Police cantonale (PolCant)

Attaques de fourgons blindés

Suite à l'attaque d'un fourgon de transport de fonds le 2 décembre 2019, le Conseil d'Etat, après avoir consulté les entreprises concernées, a décidé d'un plan de mesures destiné à assurer la protection de la population, des convoyeurs, ainsi que des forces de sécurité. Un arrêté est entré en vigueur avec effet immédiat. Depuis le 11 décembre 2019, les transports se font uniquement aux conditions suivantes : les véhicules sont des véhicules lourds (plus de 3,5 tonnes) équipés d’un blindage ; les véhicules sont équipés d’un dispositif rendant sans valeur le contenu ou interdisant son accès en cas d’effraction ; deux équipiers au minimum accompagnent le transport, chauffeur inclus ; le transport se fait uniquement entre 05h00 et 22h00 ; la valeur maximale transportée par véhicule est réduite à dix millions de francs suisses (limite fixée par d’autres pays, notamment la France). A cet arrêté s’ajoute un dispositif opérationnel mis en place depuis le 9 décembre 2019 par la Police cantonale : renforcement de la présence policière sur le territoire, aux frontières et par le biais d’escortes aléatoires de convois.

Seize policiers lausannois et cantonaux testent des « bodycams »

La police de Lausanne et la Police cantonale vaudoise, en collaboration avec l’Université de Lausanne, testent depuis le 8 juillet 2019, dans le cadre d’un projet-pilote, le port de seize « bodycams ». Ces dispositifs sont utilisés uniquement dans des interventions policières lors desquelles il est constaté qu’un délit est commis ou en passe de l’être. Les images tournées sont destinées à être transmises au Ministère public et au Tribunal des mineurs au titre de moyen de preuve.

Cette étude vise à permettre d’analyser la place des technologies dans le travail des policiers, des images (images amateurs comme images prises par les policiers), le travail des policiers. Elle permettra aussi d'analyser les demandes d’information de la part d’organismes externes (associations citoyennes, médias, etc.), la place des intermédiaires techniques dans la relation entre la police et la population et la gestion des preuves dématérialisées. Il s’agira de déterminer si les caméras portées par les policiers sont de nature à diminuer les actes de violence commis à l’encontre de ces derniers. Un bilan de l'opération sera effectué courant 2020 afin de décider si le dispositif doit être étendu et pérennisé.

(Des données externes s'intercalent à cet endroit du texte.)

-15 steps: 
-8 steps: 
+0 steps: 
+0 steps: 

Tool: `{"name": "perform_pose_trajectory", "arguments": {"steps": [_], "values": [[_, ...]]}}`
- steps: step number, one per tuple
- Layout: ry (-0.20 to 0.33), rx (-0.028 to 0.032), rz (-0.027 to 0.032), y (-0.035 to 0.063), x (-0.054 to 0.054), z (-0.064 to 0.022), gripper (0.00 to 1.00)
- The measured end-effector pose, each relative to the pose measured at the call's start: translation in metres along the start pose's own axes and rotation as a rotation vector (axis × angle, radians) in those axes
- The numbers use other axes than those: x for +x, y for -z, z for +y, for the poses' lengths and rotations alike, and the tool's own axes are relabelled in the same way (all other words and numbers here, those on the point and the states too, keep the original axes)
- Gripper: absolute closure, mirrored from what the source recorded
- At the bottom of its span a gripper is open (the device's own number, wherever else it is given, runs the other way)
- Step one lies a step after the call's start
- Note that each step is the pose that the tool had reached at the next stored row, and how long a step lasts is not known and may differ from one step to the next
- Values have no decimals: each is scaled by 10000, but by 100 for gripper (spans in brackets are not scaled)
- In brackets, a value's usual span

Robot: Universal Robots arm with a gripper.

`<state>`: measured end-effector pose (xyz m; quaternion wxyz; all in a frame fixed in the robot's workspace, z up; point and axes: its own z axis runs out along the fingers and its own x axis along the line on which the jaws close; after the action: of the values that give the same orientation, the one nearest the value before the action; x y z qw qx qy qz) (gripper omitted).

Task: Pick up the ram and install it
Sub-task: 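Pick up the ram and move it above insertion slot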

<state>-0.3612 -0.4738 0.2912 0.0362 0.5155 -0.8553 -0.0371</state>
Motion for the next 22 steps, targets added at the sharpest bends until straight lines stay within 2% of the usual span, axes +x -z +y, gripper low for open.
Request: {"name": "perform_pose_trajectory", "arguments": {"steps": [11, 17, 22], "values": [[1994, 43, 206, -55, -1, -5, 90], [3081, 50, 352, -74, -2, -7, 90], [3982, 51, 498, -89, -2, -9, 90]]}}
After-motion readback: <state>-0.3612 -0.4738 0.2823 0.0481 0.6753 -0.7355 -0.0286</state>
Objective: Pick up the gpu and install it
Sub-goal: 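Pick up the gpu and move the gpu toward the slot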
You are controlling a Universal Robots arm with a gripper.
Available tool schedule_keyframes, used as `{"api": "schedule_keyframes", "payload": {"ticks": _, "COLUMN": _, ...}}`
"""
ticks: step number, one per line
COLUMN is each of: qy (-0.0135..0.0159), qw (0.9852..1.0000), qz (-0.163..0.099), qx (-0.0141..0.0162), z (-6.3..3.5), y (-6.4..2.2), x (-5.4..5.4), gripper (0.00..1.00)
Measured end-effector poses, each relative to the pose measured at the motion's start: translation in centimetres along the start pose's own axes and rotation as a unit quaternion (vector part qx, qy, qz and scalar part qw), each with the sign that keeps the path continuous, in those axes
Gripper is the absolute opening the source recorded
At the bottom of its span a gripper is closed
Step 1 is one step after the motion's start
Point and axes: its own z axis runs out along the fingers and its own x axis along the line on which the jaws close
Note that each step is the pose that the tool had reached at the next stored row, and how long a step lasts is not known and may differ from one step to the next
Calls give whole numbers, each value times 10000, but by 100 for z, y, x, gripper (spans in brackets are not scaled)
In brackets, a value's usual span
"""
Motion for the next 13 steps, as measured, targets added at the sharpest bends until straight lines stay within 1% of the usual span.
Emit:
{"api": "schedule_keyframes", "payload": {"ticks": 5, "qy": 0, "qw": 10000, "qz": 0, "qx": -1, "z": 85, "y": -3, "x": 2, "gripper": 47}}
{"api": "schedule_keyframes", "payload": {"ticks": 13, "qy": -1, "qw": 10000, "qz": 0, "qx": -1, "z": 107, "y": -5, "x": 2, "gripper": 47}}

Poursuite de la baisse de la criminalité

En mars 2019, les autorités ont présenté un bilan positif en matière de criminalité en 2018 sur le sol vaudois. Les infractions au Code pénal ont encore diminué de 4% par rapport à 2017, ce qui confirme la tendance amorcée il y a quatre ans. Les chiffres 2018 de la criminalité sont ainsi les plus bas enregistrés depuis 2009, année de la création de la statistique harmonisée. Ils présentent une diminution totale de 45% des infractions au code pénal depuis 2013. 

Formation policière

En octobre 2019, 52 aspirant-e-s ont débuté leur formation sous l'égide du nouveau Concept général de formation (CGF 2020) à l'Académie de police de Savatan. Ces aspirant-e-s font partie d'une volée pilote pour la Suisse romande. Désormais, la formation de base du policier suisse s'étale sur deux ans. La première année se déroule dans l'un des six centres régionaux de formation suisses (dont celui de Savatan). La deuxième année de formation a lieu au sein du Corps de police d’appartenance.

Communication tactique

Tout au long de l’année 2019, la Police cantonale vaudoise est intervenue dans de nombreux cas de gravité plus ou moins importantes en matière de "communication tactique". Dans une vision de progression et d’amélioration en continue, la gendarmerie a décidé, en partenariat avec la Police lausannoise, de mettre en place une formation pour les collaborateurs.

Opérateurs et personnels des cellules de négociation ont eu l’opportunité de suivre ensemble, un enseignement dans le cadre de la gestion de situations extrêmes. Ce projet, né de la Police norvégienne suite aux attentats survenus dans leur pays, consiste à apprendre aux policiers concernés, comment réagir lors d’une confrontation téléphonique avec, par exemple, un terroriste ou un forcené.

Communication tactique, d’urgence, gestion du stress et observation psychologique et émotionnelle : le but est de retarder les intentions de l’auteur afin de maximiser les chances de survie, sans aucune possibilité d’aggraver le cas. De plus, cet enseignement permet aux collaborateurs de compléter leurs connaissances face aux situations rencontrées au quotidien. Il sera également appliqué dans d'autres cantons.